### Exercise objective
Output all the data exactly. Pictures do not belong in the copy.

### Data listing

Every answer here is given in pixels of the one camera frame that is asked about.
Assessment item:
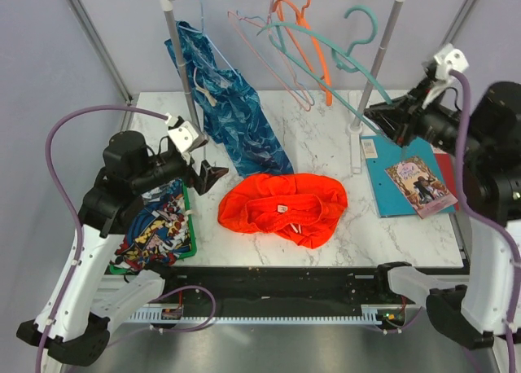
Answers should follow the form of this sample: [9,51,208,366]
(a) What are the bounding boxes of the light blue wire hanger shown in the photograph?
[199,0,246,74]

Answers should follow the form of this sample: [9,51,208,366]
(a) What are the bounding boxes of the purple cable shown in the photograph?
[34,105,218,373]
[447,69,521,373]

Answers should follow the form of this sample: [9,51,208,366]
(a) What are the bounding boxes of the teal folder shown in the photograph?
[361,136,440,217]

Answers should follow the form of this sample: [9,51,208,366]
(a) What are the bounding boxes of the green plastic basket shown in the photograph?
[109,177,199,274]

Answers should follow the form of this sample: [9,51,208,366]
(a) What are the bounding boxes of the white cable duct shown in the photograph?
[124,305,405,326]

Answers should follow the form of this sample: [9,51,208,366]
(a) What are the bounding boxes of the pink wire hanger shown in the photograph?
[226,0,311,112]

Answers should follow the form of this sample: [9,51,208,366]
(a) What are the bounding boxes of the orange plastic hanger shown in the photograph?
[269,0,331,86]

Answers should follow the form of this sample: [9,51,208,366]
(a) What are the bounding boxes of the teal plastic hanger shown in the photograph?
[260,5,391,135]

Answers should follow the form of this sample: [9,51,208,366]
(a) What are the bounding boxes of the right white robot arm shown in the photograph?
[365,80,520,349]

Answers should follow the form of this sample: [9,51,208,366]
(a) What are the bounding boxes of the blue patterned shorts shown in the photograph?
[177,21,294,178]

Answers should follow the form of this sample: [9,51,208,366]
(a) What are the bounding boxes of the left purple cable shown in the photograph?
[34,105,218,373]

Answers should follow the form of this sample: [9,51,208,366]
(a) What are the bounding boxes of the pink illustrated book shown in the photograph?
[385,156,458,219]

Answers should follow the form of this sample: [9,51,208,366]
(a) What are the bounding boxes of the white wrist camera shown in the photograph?
[165,114,204,153]
[422,43,469,109]

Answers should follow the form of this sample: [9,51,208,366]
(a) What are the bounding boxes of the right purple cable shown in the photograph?
[447,69,521,373]

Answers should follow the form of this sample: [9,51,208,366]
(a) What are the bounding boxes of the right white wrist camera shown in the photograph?
[422,43,469,109]

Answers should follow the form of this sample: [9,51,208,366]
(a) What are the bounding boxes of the colourful comic print shorts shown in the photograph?
[109,177,193,270]

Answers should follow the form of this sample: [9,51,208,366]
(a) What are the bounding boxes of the red book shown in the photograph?
[434,151,457,196]

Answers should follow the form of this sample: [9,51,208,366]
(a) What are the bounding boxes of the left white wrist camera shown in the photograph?
[165,114,204,153]

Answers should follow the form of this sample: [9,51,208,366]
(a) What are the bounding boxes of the orange shorts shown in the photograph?
[217,173,348,249]

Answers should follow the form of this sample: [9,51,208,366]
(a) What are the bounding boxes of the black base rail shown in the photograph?
[151,265,416,317]

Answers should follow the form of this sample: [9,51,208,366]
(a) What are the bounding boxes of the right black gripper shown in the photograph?
[366,74,491,160]

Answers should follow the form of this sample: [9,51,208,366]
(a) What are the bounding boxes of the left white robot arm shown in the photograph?
[16,130,228,366]

### Task output
Every answer here is given in pixels of the one camera frame that is asked about.
Assessment item:
Answers should follow the form of this sample: [9,51,208,366]
(a) What are the bounding boxes of the light blue wire hanger shown in the photograph?
[199,0,246,74]

Answers should follow the form of this sample: [9,51,208,366]
(a) What are the bounding boxes of the purple cable shown in the photograph?
[34,105,218,373]
[447,69,521,373]

Answers should follow the form of this sample: [9,51,208,366]
(a) What are the bounding boxes of the teal folder shown in the photograph?
[361,136,440,217]

Answers should follow the form of this sample: [9,51,208,366]
(a) What are the bounding boxes of the green plastic basket shown in the photograph?
[109,177,199,274]

Answers should follow the form of this sample: [9,51,208,366]
(a) What are the bounding boxes of the white cable duct shown in the photograph?
[124,305,405,326]

Answers should follow the form of this sample: [9,51,208,366]
(a) What are the bounding boxes of the pink wire hanger shown in the photograph?
[226,0,311,112]

Answers should follow the form of this sample: [9,51,208,366]
(a) What are the bounding boxes of the orange plastic hanger shown in the photograph?
[269,0,331,86]

Answers should follow the form of this sample: [9,51,208,366]
(a) What are the bounding boxes of the teal plastic hanger shown in the photograph?
[260,5,391,135]

Answers should follow the form of this sample: [9,51,208,366]
(a) What are the bounding boxes of the right white robot arm shown in the photograph?
[365,80,520,349]

Answers should follow the form of this sample: [9,51,208,366]
(a) What are the bounding boxes of the blue patterned shorts shown in the photograph?
[177,21,294,178]

Answers should follow the form of this sample: [9,51,208,366]
(a) What are the bounding boxes of the left purple cable shown in the photograph?
[34,105,218,373]

Answers should follow the form of this sample: [9,51,208,366]
(a) What are the bounding boxes of the pink illustrated book shown in the photograph?
[385,156,458,219]

Answers should follow the form of this sample: [9,51,208,366]
(a) What are the bounding boxes of the white wrist camera shown in the photograph?
[165,114,204,153]
[422,43,469,109]

Answers should follow the form of this sample: [9,51,208,366]
(a) What are the bounding boxes of the right purple cable shown in the photograph?
[447,69,521,373]

Answers should follow the form of this sample: [9,51,208,366]
(a) What are the bounding boxes of the right white wrist camera shown in the photograph?
[422,43,469,109]

Answers should follow the form of this sample: [9,51,208,366]
(a) What are the bounding boxes of the colourful comic print shorts shown in the photograph?
[109,177,193,270]

Answers should follow the form of this sample: [9,51,208,366]
(a) What are the bounding boxes of the red book shown in the photograph?
[434,151,457,196]

Answers should follow the form of this sample: [9,51,208,366]
(a) What are the bounding boxes of the left white wrist camera shown in the photograph?
[165,114,204,153]

Answers should follow the form of this sample: [9,51,208,366]
(a) What are the bounding boxes of the orange shorts shown in the photograph?
[217,173,348,249]

Answers should follow the form of this sample: [9,51,208,366]
(a) What are the bounding boxes of the black base rail shown in the photograph?
[151,265,416,317]

Answers should follow the form of this sample: [9,51,208,366]
(a) What are the bounding boxes of the right black gripper shown in the photograph?
[366,74,491,160]

Answers should follow the form of this sample: [9,51,208,366]
(a) What are the bounding boxes of the left white robot arm shown in the photograph?
[16,130,228,366]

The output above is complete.